Stored data entries
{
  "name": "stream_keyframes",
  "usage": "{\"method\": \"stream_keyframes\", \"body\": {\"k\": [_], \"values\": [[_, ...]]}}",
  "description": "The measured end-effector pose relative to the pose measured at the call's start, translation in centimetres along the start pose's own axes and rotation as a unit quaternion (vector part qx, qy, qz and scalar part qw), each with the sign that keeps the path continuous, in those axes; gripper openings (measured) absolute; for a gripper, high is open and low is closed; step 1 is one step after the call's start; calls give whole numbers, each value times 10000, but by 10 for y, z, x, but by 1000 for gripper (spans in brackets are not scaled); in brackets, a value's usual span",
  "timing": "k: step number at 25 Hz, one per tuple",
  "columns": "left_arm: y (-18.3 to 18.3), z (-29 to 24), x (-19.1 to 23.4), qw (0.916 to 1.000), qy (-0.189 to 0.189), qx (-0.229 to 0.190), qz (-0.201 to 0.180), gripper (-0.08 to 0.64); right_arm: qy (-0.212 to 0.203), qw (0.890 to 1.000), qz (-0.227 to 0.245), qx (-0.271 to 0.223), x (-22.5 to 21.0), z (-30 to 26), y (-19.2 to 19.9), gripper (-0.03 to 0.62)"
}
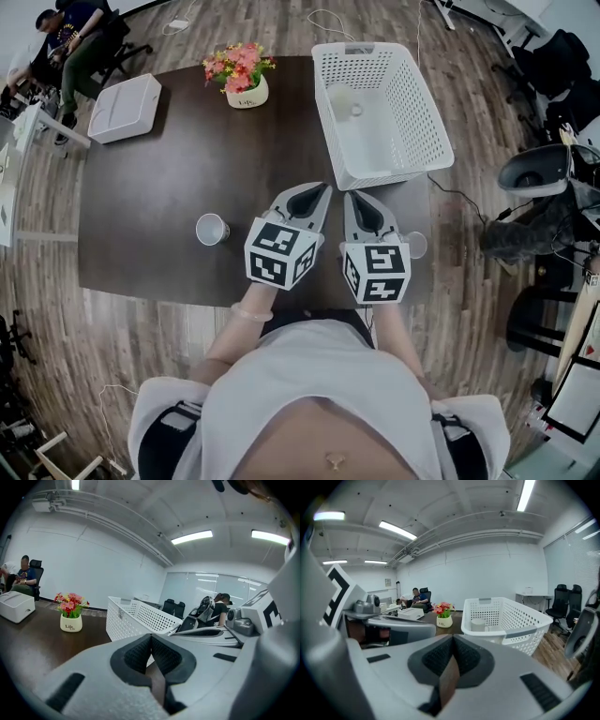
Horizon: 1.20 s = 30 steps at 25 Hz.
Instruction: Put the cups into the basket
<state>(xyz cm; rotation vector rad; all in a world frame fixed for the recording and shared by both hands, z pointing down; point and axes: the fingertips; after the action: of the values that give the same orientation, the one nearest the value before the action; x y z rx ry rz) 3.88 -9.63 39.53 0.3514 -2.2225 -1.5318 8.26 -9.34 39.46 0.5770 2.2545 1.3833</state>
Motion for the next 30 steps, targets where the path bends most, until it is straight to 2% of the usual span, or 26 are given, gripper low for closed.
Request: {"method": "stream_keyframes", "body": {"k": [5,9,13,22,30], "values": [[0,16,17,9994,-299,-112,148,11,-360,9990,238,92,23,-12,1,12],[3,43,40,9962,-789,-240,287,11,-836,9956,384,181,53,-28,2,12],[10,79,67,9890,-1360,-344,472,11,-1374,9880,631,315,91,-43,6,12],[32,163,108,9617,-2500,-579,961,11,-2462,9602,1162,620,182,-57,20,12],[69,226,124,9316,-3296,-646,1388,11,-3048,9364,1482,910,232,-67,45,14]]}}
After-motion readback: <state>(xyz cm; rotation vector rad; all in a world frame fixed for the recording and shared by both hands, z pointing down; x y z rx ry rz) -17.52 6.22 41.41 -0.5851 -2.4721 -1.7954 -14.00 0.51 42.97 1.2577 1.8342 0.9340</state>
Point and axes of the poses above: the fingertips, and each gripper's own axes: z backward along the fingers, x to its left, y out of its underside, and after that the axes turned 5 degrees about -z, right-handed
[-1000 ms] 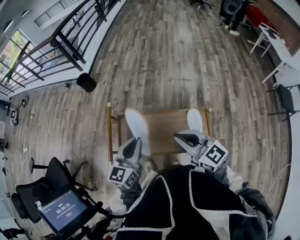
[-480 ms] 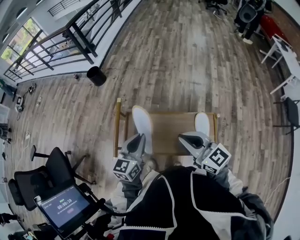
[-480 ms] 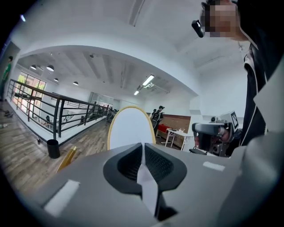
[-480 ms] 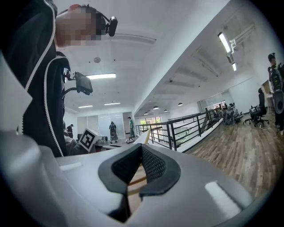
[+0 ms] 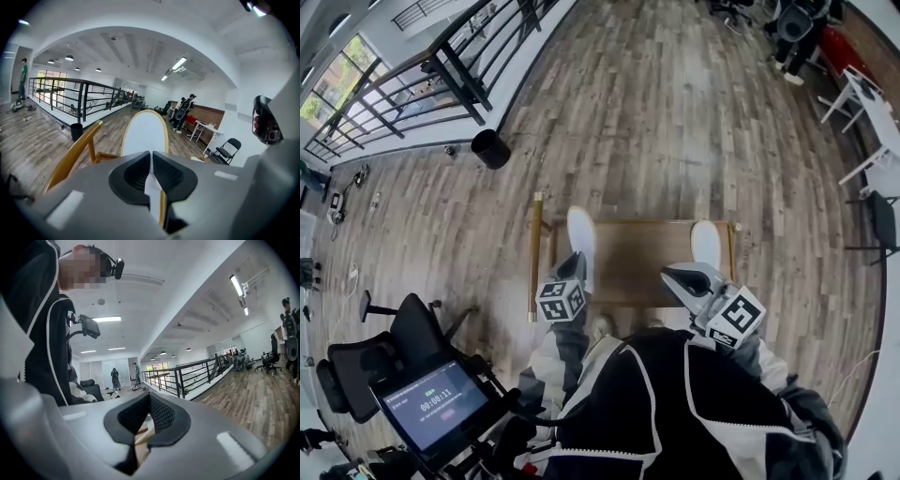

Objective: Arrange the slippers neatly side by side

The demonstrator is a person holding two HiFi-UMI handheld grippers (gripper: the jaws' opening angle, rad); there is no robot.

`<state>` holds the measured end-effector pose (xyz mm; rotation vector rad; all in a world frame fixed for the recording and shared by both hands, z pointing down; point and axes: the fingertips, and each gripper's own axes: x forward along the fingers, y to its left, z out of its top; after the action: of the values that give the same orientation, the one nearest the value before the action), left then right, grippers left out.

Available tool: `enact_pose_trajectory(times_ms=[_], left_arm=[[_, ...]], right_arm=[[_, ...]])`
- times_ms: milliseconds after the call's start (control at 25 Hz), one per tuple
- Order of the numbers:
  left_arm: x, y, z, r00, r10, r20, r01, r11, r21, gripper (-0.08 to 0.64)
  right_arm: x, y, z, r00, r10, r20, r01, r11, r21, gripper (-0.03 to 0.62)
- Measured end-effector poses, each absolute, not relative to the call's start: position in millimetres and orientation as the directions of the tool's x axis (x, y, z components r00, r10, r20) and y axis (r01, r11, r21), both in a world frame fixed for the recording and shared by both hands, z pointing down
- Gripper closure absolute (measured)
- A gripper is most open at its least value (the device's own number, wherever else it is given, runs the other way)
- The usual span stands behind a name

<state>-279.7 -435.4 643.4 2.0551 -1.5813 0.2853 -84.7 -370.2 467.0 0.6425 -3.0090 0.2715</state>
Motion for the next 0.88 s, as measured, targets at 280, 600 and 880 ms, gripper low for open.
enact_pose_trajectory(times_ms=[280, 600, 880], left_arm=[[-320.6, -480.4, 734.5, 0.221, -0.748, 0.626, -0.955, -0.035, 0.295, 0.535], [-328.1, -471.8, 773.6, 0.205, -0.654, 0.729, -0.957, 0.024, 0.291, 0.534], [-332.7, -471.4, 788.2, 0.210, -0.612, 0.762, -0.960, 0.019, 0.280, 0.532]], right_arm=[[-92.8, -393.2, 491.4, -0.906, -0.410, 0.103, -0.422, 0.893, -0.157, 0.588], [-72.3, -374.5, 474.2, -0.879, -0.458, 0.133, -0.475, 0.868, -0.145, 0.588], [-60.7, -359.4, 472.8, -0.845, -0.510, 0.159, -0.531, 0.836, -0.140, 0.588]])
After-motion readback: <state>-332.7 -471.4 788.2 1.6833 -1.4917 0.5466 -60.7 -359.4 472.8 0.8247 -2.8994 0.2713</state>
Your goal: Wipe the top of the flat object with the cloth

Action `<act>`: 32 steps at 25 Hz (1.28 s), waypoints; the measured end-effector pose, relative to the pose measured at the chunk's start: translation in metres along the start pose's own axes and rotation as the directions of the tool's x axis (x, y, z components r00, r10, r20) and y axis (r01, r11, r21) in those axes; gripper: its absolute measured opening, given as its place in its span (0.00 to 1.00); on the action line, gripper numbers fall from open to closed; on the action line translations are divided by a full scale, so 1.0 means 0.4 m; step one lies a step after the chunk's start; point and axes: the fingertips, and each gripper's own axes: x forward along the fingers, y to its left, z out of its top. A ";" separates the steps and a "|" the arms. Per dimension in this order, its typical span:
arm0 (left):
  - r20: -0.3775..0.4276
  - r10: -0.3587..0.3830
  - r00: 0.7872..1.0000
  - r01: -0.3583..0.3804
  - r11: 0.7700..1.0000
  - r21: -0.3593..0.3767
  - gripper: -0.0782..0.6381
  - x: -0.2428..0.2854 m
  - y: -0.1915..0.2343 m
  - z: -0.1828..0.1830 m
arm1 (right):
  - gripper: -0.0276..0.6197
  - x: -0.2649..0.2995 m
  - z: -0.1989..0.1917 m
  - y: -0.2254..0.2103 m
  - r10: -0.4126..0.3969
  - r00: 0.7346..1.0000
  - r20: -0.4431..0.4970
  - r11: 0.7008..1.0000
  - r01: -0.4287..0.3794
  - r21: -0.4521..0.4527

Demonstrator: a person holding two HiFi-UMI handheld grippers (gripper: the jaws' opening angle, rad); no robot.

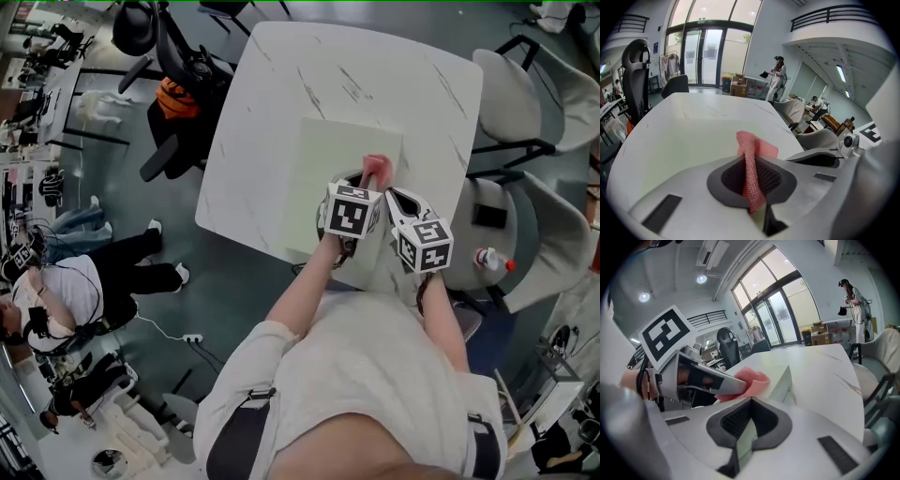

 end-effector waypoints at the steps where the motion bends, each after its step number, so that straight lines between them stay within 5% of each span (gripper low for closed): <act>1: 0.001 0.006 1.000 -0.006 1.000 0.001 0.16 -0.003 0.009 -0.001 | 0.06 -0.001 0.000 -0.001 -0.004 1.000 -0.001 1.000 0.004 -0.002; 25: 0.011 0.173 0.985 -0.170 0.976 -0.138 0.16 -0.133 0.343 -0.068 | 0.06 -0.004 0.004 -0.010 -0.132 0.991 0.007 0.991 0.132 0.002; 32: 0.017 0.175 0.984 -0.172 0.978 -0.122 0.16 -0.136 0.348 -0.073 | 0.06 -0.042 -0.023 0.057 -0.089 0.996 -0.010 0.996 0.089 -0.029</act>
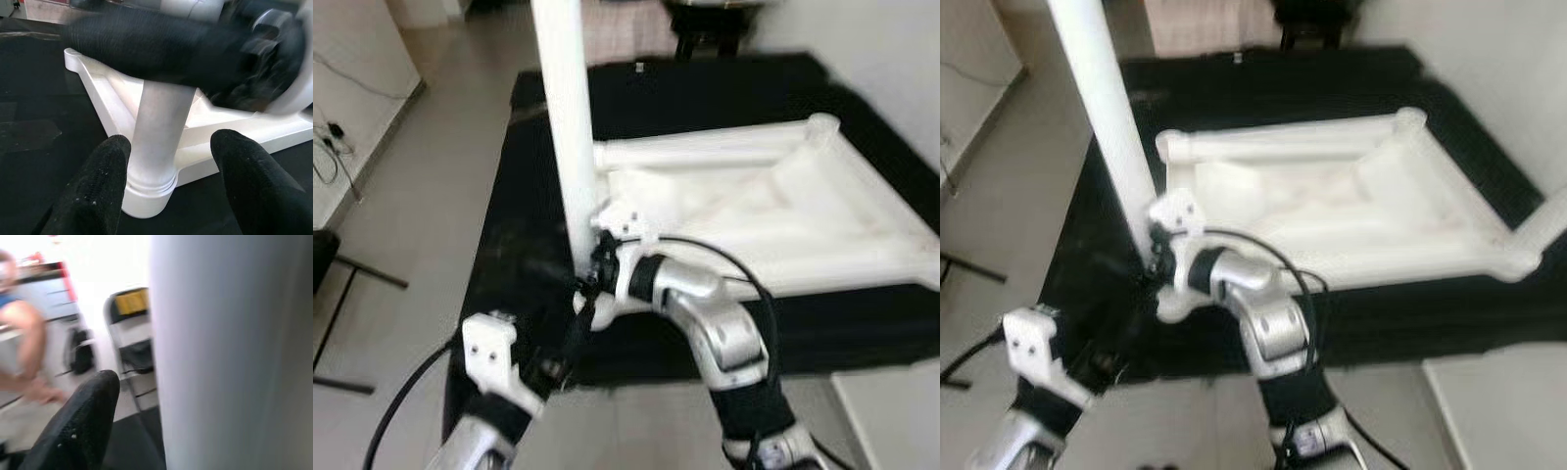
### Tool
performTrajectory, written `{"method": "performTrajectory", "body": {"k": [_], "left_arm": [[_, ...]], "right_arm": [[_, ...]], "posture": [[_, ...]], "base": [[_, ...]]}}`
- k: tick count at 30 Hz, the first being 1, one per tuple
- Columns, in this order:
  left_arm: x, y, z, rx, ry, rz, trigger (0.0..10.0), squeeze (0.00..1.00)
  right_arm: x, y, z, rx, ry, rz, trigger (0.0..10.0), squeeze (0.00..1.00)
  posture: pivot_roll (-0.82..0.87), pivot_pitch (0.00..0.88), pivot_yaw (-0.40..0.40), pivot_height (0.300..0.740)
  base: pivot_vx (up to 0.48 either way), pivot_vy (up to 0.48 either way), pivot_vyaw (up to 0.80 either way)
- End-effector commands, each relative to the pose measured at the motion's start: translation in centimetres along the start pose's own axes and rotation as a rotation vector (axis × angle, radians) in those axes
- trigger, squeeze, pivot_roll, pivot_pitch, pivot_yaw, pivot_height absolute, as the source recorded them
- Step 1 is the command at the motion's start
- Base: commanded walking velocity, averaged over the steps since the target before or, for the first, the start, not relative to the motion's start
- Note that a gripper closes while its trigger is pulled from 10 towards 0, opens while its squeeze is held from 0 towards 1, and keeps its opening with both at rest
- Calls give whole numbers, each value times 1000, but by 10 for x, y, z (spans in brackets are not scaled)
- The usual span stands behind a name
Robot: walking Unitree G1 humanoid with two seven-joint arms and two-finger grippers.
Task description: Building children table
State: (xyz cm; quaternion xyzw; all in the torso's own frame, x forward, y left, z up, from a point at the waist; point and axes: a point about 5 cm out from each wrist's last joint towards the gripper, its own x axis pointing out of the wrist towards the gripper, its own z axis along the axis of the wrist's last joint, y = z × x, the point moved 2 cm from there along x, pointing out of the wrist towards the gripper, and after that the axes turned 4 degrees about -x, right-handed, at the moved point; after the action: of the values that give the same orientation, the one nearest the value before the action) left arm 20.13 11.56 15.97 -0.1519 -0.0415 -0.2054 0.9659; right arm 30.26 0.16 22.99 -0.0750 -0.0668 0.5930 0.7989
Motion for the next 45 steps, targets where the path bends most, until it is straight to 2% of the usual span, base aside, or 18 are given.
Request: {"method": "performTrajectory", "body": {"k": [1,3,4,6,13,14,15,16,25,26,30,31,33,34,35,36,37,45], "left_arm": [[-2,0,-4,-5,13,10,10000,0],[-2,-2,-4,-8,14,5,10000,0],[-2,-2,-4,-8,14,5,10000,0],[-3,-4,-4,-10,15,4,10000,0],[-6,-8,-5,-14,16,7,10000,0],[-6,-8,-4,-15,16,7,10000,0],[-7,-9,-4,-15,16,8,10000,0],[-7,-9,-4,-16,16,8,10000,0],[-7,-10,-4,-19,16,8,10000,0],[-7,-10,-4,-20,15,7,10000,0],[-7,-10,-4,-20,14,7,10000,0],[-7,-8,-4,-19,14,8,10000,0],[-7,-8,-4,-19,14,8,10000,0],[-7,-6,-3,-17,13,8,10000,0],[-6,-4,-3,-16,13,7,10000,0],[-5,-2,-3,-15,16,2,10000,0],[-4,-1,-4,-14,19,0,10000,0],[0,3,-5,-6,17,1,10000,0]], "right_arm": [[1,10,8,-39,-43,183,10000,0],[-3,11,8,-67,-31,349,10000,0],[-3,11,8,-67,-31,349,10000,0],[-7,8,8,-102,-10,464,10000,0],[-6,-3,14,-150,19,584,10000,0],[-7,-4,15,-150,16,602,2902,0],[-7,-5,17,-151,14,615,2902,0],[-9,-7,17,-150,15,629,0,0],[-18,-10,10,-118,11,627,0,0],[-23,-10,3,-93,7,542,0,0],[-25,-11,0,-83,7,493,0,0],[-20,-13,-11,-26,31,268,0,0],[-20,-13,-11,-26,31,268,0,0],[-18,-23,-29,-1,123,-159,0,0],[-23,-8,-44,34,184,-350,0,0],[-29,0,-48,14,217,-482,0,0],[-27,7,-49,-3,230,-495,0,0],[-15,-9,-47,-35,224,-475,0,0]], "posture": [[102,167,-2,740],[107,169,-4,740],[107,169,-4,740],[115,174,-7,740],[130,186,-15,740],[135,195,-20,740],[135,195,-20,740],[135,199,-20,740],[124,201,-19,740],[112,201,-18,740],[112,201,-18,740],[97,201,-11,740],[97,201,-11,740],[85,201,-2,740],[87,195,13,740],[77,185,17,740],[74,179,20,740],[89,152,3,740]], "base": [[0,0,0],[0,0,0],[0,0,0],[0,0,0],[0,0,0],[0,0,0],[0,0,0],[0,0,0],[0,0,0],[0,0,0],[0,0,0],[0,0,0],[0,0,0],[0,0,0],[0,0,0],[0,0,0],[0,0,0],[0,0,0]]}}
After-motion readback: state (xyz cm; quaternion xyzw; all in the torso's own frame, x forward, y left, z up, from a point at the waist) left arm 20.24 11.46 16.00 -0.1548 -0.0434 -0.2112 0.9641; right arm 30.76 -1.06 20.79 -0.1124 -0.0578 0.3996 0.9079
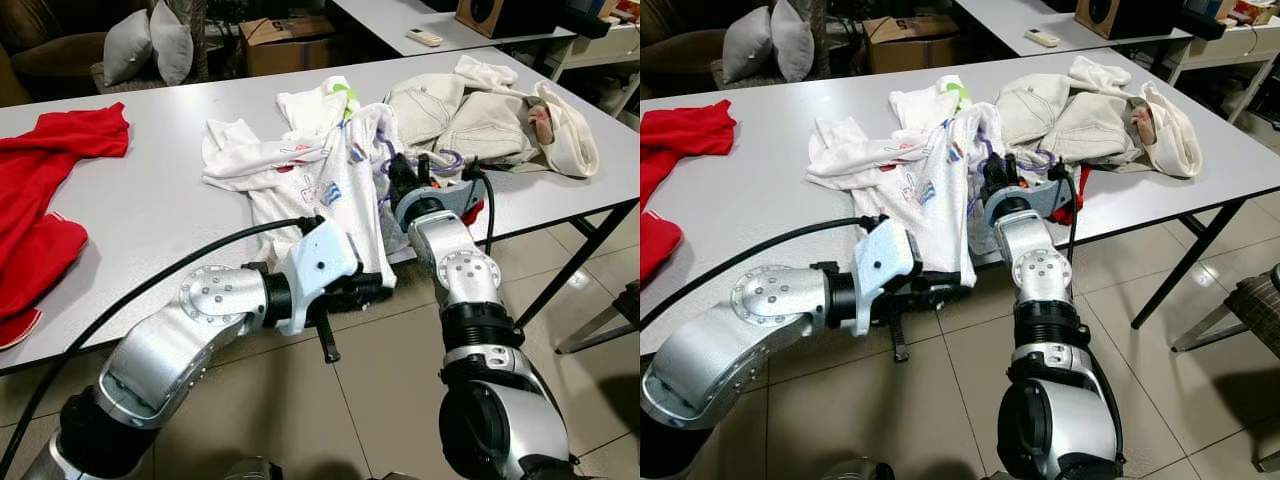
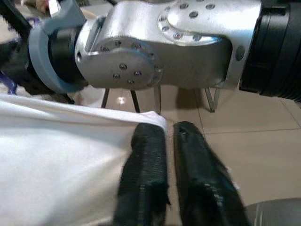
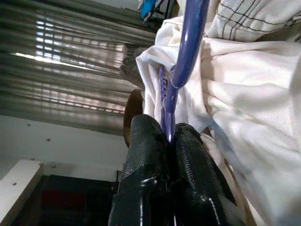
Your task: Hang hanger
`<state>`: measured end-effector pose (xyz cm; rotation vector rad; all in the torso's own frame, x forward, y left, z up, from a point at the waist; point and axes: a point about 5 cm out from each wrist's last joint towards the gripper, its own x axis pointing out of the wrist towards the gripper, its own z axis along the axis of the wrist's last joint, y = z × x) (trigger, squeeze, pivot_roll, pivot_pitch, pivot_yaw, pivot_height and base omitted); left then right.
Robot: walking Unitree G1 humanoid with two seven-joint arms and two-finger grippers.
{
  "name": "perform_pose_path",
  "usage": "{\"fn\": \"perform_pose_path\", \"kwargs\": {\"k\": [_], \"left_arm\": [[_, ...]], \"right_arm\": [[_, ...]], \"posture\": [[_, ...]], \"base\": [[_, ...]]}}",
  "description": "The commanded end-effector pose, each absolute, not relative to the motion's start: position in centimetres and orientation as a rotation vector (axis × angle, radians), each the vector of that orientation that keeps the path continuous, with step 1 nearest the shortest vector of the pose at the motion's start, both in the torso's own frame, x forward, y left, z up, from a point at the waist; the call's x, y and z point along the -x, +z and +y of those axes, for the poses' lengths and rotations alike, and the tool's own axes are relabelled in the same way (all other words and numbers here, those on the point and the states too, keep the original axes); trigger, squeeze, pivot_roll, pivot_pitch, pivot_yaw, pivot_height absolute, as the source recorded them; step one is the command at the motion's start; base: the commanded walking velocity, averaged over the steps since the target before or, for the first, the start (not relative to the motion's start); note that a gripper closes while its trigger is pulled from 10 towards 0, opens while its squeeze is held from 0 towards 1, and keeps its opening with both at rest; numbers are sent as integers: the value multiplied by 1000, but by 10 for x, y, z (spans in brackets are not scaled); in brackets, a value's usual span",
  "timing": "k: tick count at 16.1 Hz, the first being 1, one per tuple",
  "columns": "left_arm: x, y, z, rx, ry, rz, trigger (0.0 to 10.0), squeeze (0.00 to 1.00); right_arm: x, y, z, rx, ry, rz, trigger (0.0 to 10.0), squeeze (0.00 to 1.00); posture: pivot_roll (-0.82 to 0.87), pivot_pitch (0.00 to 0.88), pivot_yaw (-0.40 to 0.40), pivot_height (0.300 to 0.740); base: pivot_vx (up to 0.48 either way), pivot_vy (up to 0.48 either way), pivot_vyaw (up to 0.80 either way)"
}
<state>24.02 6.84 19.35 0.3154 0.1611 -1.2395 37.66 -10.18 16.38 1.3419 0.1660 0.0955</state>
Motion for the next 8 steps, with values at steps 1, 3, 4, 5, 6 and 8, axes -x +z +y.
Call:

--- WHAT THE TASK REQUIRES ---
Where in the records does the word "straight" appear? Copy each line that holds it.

--- WRITTEN RESPONSE ---
Motion for the next 30 steps, targets where the path bends most, until it is straight to 2% of the usual span, or 26 are given, gripper low for closed.
 end-effector waypoints at the steps where the motion bends, each after its step number, so that straight lines between them stay within 5% of each span (gripper low for closed): <act>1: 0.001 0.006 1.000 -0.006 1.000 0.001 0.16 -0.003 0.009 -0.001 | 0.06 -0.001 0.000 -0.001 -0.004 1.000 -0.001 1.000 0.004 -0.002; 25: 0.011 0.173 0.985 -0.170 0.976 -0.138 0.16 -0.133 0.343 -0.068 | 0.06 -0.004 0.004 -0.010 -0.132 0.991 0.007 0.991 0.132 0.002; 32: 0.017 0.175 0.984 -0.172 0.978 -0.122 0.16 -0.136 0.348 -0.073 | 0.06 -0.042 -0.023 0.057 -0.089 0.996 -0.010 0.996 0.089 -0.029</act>
Motion for the next 45 steps, targets where the path bends most, until it is straight to 2% of the usual span, base aside, or 18 are given.

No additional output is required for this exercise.